How many of us are taking walks in children’s ministry? After some self-evaluation, I had to deal with my own leadership inadequacies. I’ve determined that effective leaders have seven attributes.
Effective leaders …
- Listen. Practice L.B.W.A.—Leadership By Walking Around. Always listen to what’s going on around you—not just verbally but nonverbally. James 1:19 says: “My dear brothers and sisters, always be willing to listen and slow to speak. Do not become angry easily.”
- Endure. I’m talking about the long haul. Many children’s ministers resign their positions because they let the pressure get to them, or they don’t want to confront a difficult issue. Remember that a problem doesn’t get solved until it gets faced.

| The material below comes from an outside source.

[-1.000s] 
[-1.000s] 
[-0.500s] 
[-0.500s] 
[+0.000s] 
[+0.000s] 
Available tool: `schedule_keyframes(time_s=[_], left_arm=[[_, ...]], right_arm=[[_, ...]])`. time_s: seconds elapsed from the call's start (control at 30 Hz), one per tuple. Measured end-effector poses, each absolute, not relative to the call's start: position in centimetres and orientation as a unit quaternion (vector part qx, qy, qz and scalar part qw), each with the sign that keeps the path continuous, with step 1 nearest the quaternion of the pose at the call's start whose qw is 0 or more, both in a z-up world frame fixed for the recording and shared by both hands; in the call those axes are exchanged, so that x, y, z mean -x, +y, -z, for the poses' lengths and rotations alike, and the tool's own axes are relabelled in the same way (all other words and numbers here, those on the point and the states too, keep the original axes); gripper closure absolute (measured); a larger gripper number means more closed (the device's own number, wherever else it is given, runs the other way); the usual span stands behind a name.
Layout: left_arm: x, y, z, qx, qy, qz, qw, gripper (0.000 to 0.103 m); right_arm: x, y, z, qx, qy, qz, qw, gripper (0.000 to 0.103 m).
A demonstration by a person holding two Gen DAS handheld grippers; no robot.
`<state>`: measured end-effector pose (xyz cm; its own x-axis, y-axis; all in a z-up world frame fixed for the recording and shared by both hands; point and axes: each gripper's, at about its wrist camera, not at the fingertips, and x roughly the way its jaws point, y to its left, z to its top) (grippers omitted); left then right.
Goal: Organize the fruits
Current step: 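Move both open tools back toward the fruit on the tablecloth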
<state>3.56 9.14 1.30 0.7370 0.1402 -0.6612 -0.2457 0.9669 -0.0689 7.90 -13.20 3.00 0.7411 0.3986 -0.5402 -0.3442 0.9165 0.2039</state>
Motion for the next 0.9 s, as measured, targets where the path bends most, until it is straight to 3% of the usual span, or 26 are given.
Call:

- Advance. Leaders are always learning. Advance by reading books, listening to tapes and reading magazines. If you’re coasting in your personal growth, you’re going downhill because you can’t coast uphill. Effective leaders are also advancing those around them. Empower, mentor and coach others to reach their full potential. Read 1 Peter 5:2-6 about the role of a leader. The sheep don’t exist for the shepherd, but rather the shepherd exists for the sheep. Invest yourself in others.
- Direct. Leaders need to know where they’re going. If not, then how can anyone follow? Remember to initiate an opportunity for growth for people, designate responsibility, motivate them to do their best, elevate their performance, celebrate victories with them and evaluate their effectiveness. Leaders do what’s right, not what’s popular.
- Empower. In John 21:15-17, Jesus has an empowering encounter with Peter. From this passage, here are practical observations for our leadership: Empowering people involves personal involvement, personal preparation, personal risk and personal faithfulness. You have to get personal with the people you lead!
- Relate. Romans 12:15 says to “rejoice with those who rejoice and mourn with those who mourn.” When relating to others, sometimes you have to feel their pain. It goes beyond sympathy to empathy.
- Serve. What Jesus sees as a leader is different from what we think of as a leader. Jesus said, “The first will be last,” “Consider others more important than yourself” and “Love your neighbor as yourself.” Leaders are always full of praise and always growing. They’re consumed by their dreams and exist to make others better than themselves. Above all, a leader is a servant.